Legally speaking in the Indian context, cyber law falls under the Information Technology Act of the IPC (Indian Penal Code), and anyone who is found guilty of harassing; threatening, or making age inappropriate insinuations online faces a hefty fine and a prison term of up to 3 years. However, this law has faced criticism due to a number of loopholes and is currently being amended in order to keep up with the increasingly diverse means by which cyber-bullying can be carried out. This includes chat applications for mobile phones which are now being misused by offenders, and online relationships via social networking sites which often lead to blackmail threats and stalking once the relationship sours.
Another shocking but relevant factor associated with cyber-bullying is the age and social profile of the people who perpetrate it. Offenders ages range from a tender 8 years of age and there is no upward limit. Peer pressure, offline bullying at school and work, and other issues are often fought out online through popular social networking sites, blogs and discussion forums, with coarse, hurtful language, character assassination, and often, by posting morphed, offensive photos of the targeted person which cause much emotional distress. Studies carried out on cyber-bullying reveal that 50% of all offenders do it for “fun”, and do not consider the ramifications of their actions, some of which are tragic. Additionally, only 29% of parents have counseled their children on online etiquette, and have warned them about the dangers of the internet.

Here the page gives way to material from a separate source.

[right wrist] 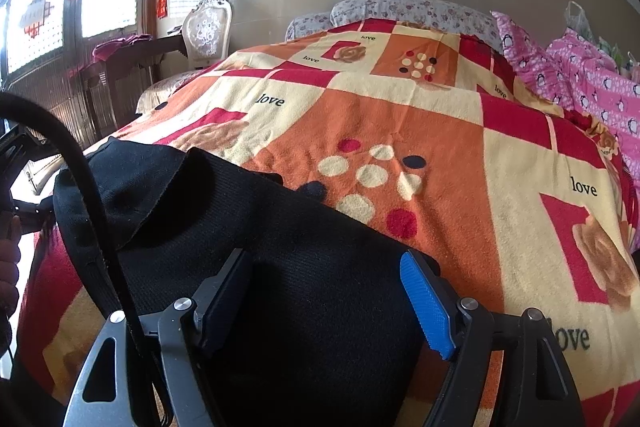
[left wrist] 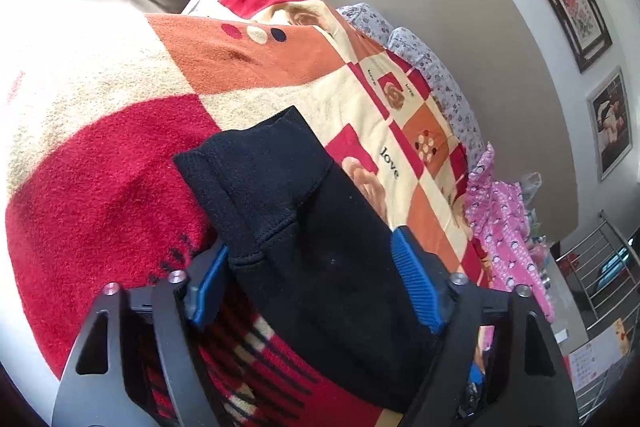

One of the most effective means by which parents can protect their children from the dangers of cyber-bullying is by being open with them about it. The internet has become an ingrained part of most people’s lifestyles, and while talking about the dangers of it is not exactly dinner table conversation, it is better to prepare ones loved ones and support them fully in case of a situation, rather than be shrouded in ignorance and silence, and then have to deal with the consequences of online harassment. The recent suicide of 14-year-old teenager who was unable to handle bullying and blackmail at the hands of an online “friend” [who later turned out to be an online predator] should serve as a wake up call to Indian families, millions of whom are online and enjoying the benefits of social networking.